Fisher E S, Welch H G, Wennberg J E
Center for the Evaluative Clinical Sciences, Dartmouth Medical School, Hanover, NH 03755-3862.
JAMA. 1992 Apr 8;267(14):1925-31. doi: 10.1001/jama.267.14.1925.
To provide an alternative to Oregon's treatment-specific approach to rationing, we propose a prioritization based on the local hospital resources invested in discretionary medical admissions.
We used 1988 Oregon hospital discharge data to determine age- and sex-adjusted per-capita rates of inpatient days for discretionary medical admissions (for high-variation medical conditions) in each of 33 hospital service areas. Potential ceiling rates were defined based on prevailing utilization rates for discretionary medical admissions in each hospital service area. Savings were calculated under the assumption that resources allocated for inpatient treatment of these conditions in areas that exceed the ceiling rates were reduced accordingly.
Nonfederal, acute-care hospitals used by Oregon residents.
Oregon residents.
Savings were defined in terms of patient days, hospital beds, hospital charges, and average costs.
Among the 16 largest hospital service areas, patient-day rates for discretionary medical admissions ranged from 188 to 335 patient days per thousand. Potential savings from applying different ceiling rates ranged from $0.4 million to $94.7 million per year. If the rate in the state capital (Salem) were used as the ceiling (218 days per thousand), then 238 beds could be closed in 20 hospital service areas, for an estimated cost savings of $47.3 million.
Hospital resources invested in discretionary admissions in high-rate areas represent an important potential source of funds for reallocation to meet other defined health care needs. Setting limits based on units of health care supply (eg, beds, capital equipment, and physicians) should be considered as an option for resource reallocation within health care.

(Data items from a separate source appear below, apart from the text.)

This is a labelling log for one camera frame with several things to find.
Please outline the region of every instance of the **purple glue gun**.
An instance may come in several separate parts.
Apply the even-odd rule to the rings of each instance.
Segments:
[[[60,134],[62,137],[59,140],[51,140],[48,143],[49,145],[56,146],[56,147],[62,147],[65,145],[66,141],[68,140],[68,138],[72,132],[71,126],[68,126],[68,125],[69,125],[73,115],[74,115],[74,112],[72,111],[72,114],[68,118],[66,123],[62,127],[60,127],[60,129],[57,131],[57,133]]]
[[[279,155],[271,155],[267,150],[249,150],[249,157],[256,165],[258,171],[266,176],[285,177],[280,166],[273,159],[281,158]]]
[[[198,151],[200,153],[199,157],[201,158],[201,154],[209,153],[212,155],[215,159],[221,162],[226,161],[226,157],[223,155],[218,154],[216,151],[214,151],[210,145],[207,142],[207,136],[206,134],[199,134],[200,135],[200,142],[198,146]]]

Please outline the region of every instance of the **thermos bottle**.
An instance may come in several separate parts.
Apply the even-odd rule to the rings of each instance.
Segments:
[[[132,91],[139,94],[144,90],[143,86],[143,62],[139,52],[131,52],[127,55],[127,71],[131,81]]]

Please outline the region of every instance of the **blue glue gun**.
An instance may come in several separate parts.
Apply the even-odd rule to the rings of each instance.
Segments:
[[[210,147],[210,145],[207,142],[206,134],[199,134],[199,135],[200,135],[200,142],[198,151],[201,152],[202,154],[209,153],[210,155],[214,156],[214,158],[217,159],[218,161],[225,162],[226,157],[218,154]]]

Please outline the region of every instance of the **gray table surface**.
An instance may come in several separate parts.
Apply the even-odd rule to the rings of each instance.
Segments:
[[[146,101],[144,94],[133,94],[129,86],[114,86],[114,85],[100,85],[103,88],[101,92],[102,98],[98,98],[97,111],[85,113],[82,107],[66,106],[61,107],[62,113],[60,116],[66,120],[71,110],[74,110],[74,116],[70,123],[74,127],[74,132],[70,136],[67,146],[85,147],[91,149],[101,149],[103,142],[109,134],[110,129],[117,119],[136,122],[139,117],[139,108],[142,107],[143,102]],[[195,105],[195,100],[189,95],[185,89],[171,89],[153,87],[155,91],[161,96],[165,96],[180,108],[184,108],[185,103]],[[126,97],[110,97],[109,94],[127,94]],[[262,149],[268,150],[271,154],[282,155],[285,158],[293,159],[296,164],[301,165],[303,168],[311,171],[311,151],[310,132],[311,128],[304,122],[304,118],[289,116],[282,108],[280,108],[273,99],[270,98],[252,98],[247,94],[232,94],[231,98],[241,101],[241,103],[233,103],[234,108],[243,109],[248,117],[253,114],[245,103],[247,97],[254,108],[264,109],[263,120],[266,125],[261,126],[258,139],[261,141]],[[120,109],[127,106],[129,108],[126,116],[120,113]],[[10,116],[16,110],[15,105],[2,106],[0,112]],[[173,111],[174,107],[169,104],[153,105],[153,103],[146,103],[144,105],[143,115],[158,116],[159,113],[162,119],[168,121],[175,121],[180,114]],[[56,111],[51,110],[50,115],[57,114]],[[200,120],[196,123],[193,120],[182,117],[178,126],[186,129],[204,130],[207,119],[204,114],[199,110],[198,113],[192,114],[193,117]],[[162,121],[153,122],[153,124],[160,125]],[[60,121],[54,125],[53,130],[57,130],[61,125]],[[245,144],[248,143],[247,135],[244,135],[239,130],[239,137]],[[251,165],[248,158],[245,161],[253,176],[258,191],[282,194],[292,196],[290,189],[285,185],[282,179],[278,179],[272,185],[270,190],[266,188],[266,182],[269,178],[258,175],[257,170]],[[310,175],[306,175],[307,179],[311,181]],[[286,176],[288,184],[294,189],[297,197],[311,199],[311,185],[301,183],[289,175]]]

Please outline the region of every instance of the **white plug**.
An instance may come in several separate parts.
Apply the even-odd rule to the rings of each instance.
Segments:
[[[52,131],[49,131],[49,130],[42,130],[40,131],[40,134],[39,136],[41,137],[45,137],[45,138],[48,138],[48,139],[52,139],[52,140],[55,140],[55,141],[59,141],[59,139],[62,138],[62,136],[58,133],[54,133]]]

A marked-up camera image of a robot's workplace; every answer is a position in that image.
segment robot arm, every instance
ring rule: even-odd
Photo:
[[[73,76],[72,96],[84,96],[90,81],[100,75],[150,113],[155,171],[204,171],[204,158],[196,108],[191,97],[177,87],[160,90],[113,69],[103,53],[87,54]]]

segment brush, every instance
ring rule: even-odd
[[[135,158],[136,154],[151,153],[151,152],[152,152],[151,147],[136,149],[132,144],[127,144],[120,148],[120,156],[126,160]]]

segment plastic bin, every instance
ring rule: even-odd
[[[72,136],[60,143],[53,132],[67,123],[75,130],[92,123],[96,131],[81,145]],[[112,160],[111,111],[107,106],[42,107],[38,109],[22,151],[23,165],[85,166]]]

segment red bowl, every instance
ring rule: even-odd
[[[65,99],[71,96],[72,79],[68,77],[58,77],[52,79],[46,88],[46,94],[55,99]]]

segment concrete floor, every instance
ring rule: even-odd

为替代俄勒冈州按治疗项目配给的方法,我们提议根据当地医院在选择性医疗入院方面投入的资源进行优先排序。
我们使用1988年俄勒冈州医院出院数据来确定33个医院服务区中每个区针对选择性医疗入院(针对高变异医疗状况)的年龄和性别调整后的人均住院天数率。根据每个医院服务区选择性医疗入院的普遍利用率确定潜在上限率。假设超过上限率地区用于这些疾病住院治疗的资源相应减少,计算节约情况。
俄勒冈州居民使用的非联邦急症护理医院。
俄勒冈州居民。
节约情况根据患者住院天数、医院病床数、医院收费和平均成本来定义。
在16个最大的医院服务区中,选择性医疗入院的患者住院天数率为每千人188至335天。应用不同上限率的潜在节约金额每年从40万美元到9470万美元不等。如果将州府(塞勒姆)的比率用作上限(每千人218天),那么20个医院服务区可关闭238张病床,估计节约成本4730万美元。
高比率地区在选择性入院方面投入的医院资源是重新分配以满足其他明确医疗保健需求的重要潜在资金来源。应考虑将基于医疗保健供应单位(如病床、资本设备和医生)设定限制作为医疗保健内部资源重新分配的一种选择。